I also want to stress that I’m not an apologist for Marvel or DC, though I am a fan of both. I will still call both companies out when I think they make a bad move or are underperforming.
That being said, let’s talk new IPs, new characters, or “new heroes” as it were.
This is a criticism that comes up often by readers of the big two comic book companies. Often times they are accused of stagnation because they don’t put out enough new super heroes or titles about new super heroes. I’ve seen comic book writers on Twitter having to field questions about this quite often. Once upon a time, I would agree with this criticism wholeheartedly. The top sellers are pretty predictable: Batman, Wonder Woman, Superman, Spider-Man, X-Men, you know, your A-List titles.
Then I thought about it. What is a “new hero” really?
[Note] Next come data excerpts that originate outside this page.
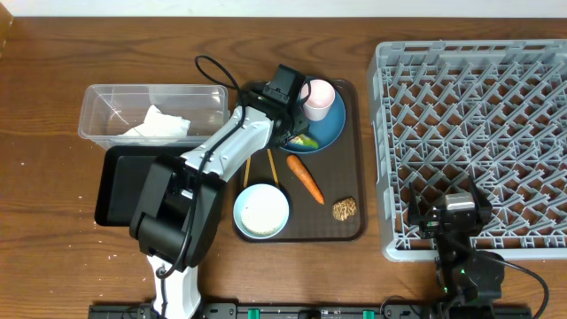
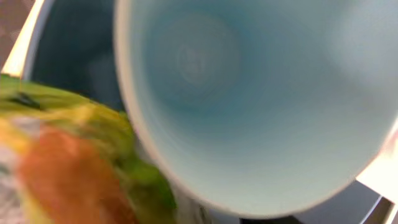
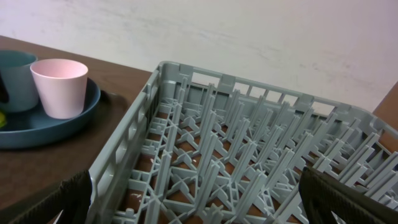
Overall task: Sort waste into correct bins and load items into the dishwasher rack
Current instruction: 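Grasp the green snack wrapper with the left gripper and lift, then carry the wrapper left and drop it into the clear bin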
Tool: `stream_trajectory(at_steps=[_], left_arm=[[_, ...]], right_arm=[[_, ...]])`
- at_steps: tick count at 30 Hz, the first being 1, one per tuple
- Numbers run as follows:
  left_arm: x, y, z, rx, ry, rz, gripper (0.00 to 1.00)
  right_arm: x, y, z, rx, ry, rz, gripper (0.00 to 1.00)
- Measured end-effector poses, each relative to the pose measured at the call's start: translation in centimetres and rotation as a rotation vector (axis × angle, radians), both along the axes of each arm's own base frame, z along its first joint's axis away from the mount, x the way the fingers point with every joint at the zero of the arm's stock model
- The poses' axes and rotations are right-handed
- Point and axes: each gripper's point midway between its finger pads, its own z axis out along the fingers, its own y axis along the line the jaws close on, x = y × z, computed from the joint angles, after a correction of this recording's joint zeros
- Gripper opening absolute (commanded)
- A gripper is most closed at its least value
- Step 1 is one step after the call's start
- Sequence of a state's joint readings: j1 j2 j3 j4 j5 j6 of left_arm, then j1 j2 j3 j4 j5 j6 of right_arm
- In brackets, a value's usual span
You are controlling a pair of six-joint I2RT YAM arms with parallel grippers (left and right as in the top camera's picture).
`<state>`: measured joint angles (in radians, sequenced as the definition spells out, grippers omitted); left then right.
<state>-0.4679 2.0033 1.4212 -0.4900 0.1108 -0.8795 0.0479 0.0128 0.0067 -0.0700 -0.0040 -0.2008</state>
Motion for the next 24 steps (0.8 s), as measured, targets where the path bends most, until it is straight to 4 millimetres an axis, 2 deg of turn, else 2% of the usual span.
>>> stream_trajectory(at_steps=[6, 7, 9, 15, 18, 24], left_arm=[[0.0, 0.0, 0.0, -0.003, 0.002, 0.004, 0.19], [0.0, 0.0, 0.0, -0.003, 0.002, 0.003, 0.12], [-0.1, -0.1, 0.0, -0.008, 0.004, -0.002, 0.06], [-0.2, -0.4, 0.4, -0.026, 0.006, -0.004, 0.06], [-0.3, -0.4, 2.0, -0.041, -0.017, -0.006, 0.06], [-1.1, -0.1, 7.1, -0.082, -0.082, -0.010, 0.06]], right_arm=[[0.0, 0.0, 0.0, 0.000, 0.000, 0.000, 0.99], [0.0, 0.0, 0.0, 0.000, 0.000, 0.000, 0.99], [0.0, 0.0, 0.0, 0.000, 0.000, 0.000, 0.99], [0.0, 0.0, 0.0, 0.000, 0.000, 0.000, 0.99], [0.0, 0.0, 0.0, 0.000, 0.000, 0.000, 0.99], [0.0, 0.0, 0.0, 0.000, 0.000, 0.000, 0.99]])
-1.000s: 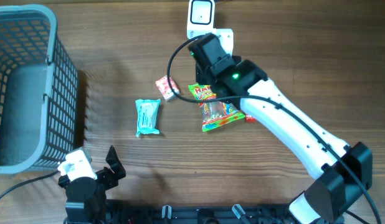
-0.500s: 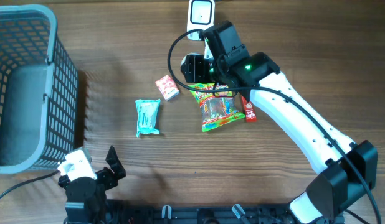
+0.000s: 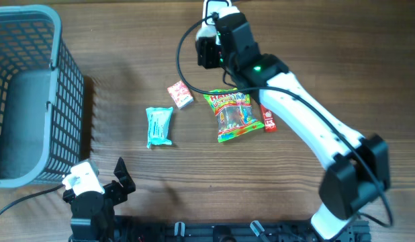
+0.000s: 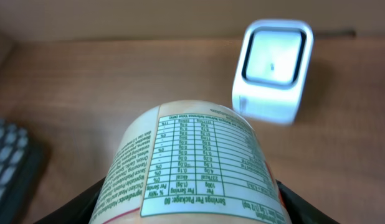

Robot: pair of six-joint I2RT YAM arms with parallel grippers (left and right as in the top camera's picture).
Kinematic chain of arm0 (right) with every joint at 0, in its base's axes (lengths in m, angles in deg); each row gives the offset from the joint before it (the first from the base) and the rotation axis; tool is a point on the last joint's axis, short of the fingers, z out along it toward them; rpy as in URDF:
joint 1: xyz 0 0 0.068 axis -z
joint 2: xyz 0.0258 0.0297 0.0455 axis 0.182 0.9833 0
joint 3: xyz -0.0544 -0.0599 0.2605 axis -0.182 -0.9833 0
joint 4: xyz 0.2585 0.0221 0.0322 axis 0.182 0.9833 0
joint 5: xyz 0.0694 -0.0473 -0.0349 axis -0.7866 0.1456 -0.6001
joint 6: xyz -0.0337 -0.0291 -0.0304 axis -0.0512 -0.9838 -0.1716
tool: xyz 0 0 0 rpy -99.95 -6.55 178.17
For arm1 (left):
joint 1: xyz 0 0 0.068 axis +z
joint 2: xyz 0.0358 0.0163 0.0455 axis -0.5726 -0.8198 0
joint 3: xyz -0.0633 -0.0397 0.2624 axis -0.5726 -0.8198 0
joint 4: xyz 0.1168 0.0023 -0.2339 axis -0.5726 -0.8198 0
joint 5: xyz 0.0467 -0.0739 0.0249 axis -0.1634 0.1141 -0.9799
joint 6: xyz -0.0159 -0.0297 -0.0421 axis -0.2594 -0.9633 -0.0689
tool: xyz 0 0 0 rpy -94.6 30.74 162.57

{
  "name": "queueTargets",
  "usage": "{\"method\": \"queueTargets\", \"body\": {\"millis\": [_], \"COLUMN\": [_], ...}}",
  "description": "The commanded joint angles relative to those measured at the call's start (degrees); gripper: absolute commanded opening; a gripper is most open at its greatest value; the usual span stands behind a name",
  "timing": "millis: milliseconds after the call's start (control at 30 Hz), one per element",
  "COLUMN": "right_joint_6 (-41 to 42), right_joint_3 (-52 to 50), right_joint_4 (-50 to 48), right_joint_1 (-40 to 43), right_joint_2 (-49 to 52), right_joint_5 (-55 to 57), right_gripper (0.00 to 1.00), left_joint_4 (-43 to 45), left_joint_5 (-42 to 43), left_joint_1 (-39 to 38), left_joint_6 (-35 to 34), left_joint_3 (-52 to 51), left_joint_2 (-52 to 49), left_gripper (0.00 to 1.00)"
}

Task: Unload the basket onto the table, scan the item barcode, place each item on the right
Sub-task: 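Hold jar label in front of the scanner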

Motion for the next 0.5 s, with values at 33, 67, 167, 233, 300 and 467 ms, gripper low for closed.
{"method": "queueTargets", "body": {"millis": [33,67,167,233,300,467], "right_joint_6": [-7.2,-8.7,-13.8,-17.4,-20.0,-22.9], "right_joint_3": [0.0,0.0,0.0,0.0,0.0,0.0], "right_joint_4": [-10.1,-12.9,-20.9,-27.1,-32.4,-41.7], "right_joint_1": [0.2,0.2,0.2,0.2,0.5,2.0], "right_joint_2": [6.8,8.0,10.7,12.6,14.7,19.6], "right_joint_5": [10.8,12.2,14.4,14.8,14.8,17.2], "right_gripper": [0.59,0.59,0.6,0.63,0.64,0.64], "left_joint_4": [0.1,0.1,0.0,0.0,0.0,0.0], "left_joint_5": [-0.6,-0.6,-0.6,-0.6,-0.6,-0.6], "left_joint_1": [0.2,0.2,0.2,0.2,0.2,0.2], "left_joint_6": [-0.3,-0.3,-0.3,-0.3,-0.3,-0.3], "left_joint_3": [-0.2,-0.2,-0.2,-0.2,-0.2,-0.2], "left_joint_2": [0.2,0.2,0.2,0.2,0.2,0.2], "left_gripper": [1.0,1.0,1.0,1.0,1.0,1.0]}}
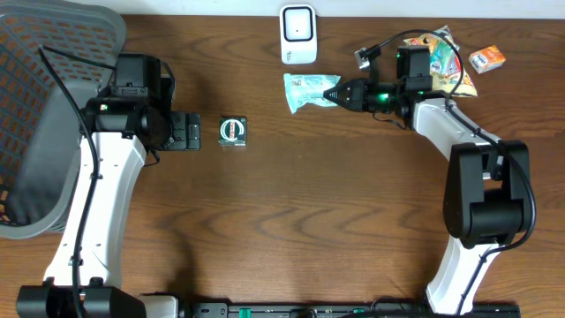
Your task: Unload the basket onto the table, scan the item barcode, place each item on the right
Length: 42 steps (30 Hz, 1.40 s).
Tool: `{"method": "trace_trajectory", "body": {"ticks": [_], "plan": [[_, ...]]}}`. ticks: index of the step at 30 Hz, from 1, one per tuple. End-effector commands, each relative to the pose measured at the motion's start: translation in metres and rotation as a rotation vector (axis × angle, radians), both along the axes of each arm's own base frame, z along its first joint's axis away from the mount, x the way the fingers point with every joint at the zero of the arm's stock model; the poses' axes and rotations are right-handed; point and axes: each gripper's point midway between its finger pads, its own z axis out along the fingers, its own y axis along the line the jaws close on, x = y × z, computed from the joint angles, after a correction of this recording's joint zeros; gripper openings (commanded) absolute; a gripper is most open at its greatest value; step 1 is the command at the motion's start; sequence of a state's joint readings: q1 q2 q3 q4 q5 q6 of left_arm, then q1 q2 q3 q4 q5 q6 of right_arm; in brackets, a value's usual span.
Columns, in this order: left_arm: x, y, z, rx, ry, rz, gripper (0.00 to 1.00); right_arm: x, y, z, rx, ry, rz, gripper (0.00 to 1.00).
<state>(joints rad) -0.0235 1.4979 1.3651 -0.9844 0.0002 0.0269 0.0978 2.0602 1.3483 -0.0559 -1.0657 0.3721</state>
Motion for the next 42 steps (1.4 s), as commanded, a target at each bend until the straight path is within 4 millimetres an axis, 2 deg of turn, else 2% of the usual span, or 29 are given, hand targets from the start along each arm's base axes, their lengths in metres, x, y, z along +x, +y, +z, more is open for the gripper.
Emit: {"method": "trace_trajectory", "body": {"ticks": [1, 5, 9, 14, 18, 20, 24, 28, 38, 42], "plan": [[-0.001, 0.001, -0.004, 0.011, 0.013, -0.003, 0.98, -0.013, 0.014, 0.038, 0.127, -0.072, 0.128, 0.01], [-0.001, 0.001, -0.004, 0.011, 0.013, -0.003, 0.98, 0.010, 0.006, 0.047, 0.096, -0.100, 0.016, 0.01], [-0.001, 0.001, -0.004, 0.011, 0.013, -0.003, 0.98, 0.019, 0.004, 0.064, 0.063, -0.174, -0.038, 0.01], [-0.001, 0.001, -0.004, 0.011, 0.013, -0.003, 0.98, 0.022, 0.004, 0.089, 0.011, -0.263, -0.097, 0.01], [-0.001, 0.001, -0.004, 0.011, 0.013, -0.003, 0.98, 0.015, 0.007, 0.111, -0.032, -0.342, -0.101, 0.01], [-0.001, 0.001, -0.004, 0.011, 0.013, -0.003, 0.97, 0.013, 0.006, 0.116, -0.068, -0.361, -0.119, 0.01], [-0.001, 0.001, -0.004, 0.011, 0.013, -0.003, 0.98, 0.005, 0.002, 0.114, -0.189, -0.391, -0.143, 0.01], [-0.001, 0.001, -0.004, 0.011, 0.013, -0.003, 0.97, -0.004, 0.009, 0.112, -0.216, -0.410, -0.105, 0.01], [-0.001, 0.001, -0.004, 0.011, 0.013, -0.003, 0.98, -0.002, 0.004, 0.103, -0.256, -0.387, -0.128, 0.01], [-0.001, 0.001, -0.004, 0.011, 0.013, -0.003, 0.98, 0.000, -0.004, 0.093, -0.304, -0.353, -0.159, 0.01]]}}
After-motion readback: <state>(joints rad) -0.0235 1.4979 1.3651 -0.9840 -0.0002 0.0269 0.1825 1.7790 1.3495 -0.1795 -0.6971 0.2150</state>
I can think of a lot of newer characters that have come out in recent years: Miles Morales, Kamala Khan, Simon Baz, Jessica Cruz, Sam Alexander, Victor Alvarez, and Cindy Moon. Like them or not, there is Marvel’s slate of “Nuhuman” characters like Inferno and Flint. There are also the new characters from the great but short-lived New Warriors series by Christopher Yost: Sun Girl, Haechi, and Water Snake.
Heck, in the past couple of months we’ve been introduced to a new Quasar and a new Wasp: Avril Kincaid and Nadia Pym respectively.
We’ll start with Kamala Khan’s success as an example. Take the recent success of the G. Willow Wilson and Adrian Alphona’s Ms. Marvel title. Kamala Khan is a new character, and the series is very successful. Why is this not being celebrated as a fresh, new character and title? Why, along with the success of Miles Morales and Sam Alexander’s titles, is there not a celebration of a new era of new heroes? I have a few theories as to the reasoning, and I will go over each through the course of this article.
The first of the reasons is the Kamala’s title: Ms. Marvel.
She shares the name of Carol Danvers’ previous identity. That shouldn’t really matter, as Danvers and Khan are two wildly different characters with very different power sets. However, from an average comic book readers’ standpoint, it seems to matter, and it needs to stop mattering. A lot of people like to complain about how many different characters use the same super hero identity, and, yes, from a canon standpoint that can get kind of confusing. However, this is how new heroes have often been introduced since the Silver Age. The big two attach them to a pre-existing hero. John Stewart was a Green Lantern. Steel has the Superman logo on his chest. Sam Wilson was Captain America’s partner. Black Panther first guest-starred in Fantastic Four. Even Wolverine had to be introduced through the Hulk title.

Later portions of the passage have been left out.